_EXERCISE REQUIREMENTS_
The lines to copy run from the one containing "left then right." to the end of the listing. Please write them out exactly, minus the pictures.

--- GIVEN MATERIAL Enclosed Below ---

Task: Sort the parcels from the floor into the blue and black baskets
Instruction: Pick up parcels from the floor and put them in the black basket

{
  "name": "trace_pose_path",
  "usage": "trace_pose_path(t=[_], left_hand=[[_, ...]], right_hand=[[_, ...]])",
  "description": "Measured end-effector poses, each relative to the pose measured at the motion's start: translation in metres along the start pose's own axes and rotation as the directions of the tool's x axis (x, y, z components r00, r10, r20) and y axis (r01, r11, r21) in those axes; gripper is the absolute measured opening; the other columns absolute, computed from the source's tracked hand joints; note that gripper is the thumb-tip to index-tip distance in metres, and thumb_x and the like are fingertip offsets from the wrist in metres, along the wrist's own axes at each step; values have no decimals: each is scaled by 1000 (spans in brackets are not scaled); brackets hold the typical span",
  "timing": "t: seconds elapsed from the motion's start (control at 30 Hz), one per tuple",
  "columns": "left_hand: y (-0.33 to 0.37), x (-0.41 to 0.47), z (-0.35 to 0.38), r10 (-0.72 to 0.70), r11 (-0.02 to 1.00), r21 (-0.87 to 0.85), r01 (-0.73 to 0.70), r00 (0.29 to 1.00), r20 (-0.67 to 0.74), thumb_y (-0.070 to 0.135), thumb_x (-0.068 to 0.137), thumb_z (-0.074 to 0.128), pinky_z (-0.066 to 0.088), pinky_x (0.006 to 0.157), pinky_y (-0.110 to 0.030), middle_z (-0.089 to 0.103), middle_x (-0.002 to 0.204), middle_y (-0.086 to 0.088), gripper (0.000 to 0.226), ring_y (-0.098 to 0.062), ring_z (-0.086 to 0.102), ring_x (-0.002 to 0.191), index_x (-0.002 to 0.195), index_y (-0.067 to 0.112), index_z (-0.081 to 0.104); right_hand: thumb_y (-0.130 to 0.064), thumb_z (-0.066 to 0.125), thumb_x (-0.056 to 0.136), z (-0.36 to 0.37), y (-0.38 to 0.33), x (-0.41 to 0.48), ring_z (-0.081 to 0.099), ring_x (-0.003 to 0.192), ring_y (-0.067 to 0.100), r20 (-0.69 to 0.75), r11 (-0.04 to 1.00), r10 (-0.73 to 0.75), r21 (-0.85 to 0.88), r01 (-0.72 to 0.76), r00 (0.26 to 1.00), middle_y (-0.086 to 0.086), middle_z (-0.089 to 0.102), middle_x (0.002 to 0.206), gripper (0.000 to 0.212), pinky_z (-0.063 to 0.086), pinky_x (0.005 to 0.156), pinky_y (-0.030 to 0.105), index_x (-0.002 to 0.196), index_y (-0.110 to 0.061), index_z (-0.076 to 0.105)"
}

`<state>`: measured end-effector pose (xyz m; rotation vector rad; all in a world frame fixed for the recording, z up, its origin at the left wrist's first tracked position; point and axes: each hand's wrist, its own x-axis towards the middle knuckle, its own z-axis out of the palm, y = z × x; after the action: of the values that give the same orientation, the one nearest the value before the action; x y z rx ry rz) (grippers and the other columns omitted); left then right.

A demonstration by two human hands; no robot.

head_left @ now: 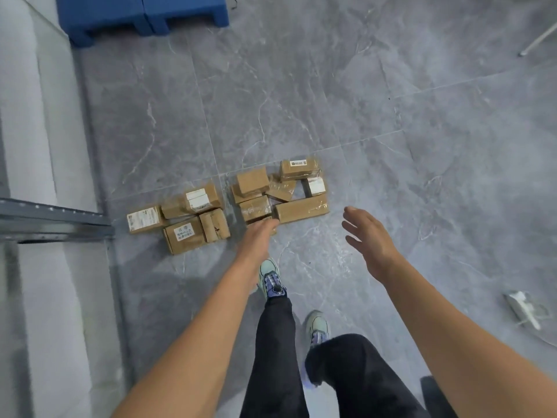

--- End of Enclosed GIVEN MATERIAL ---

_RESPONSE_
`<state>`: measured end-effector pose (xyz m; rotation vector rad; all in a world frame fixed for the recording, z up, its origin at the left wrist's first tracked position; point and axes: each hand's wrist, its own x-axis towards the middle knuckle, its own z-axis out of the palm, y = z × x; after the action: of the values that give the same orientation, the one nearest the value before the action; x y z rx ry rz) (grippers and the other columns omitted); left then right.

A demonstration by two human hands; no robot.

head_left @ now: 

No further output is needed here.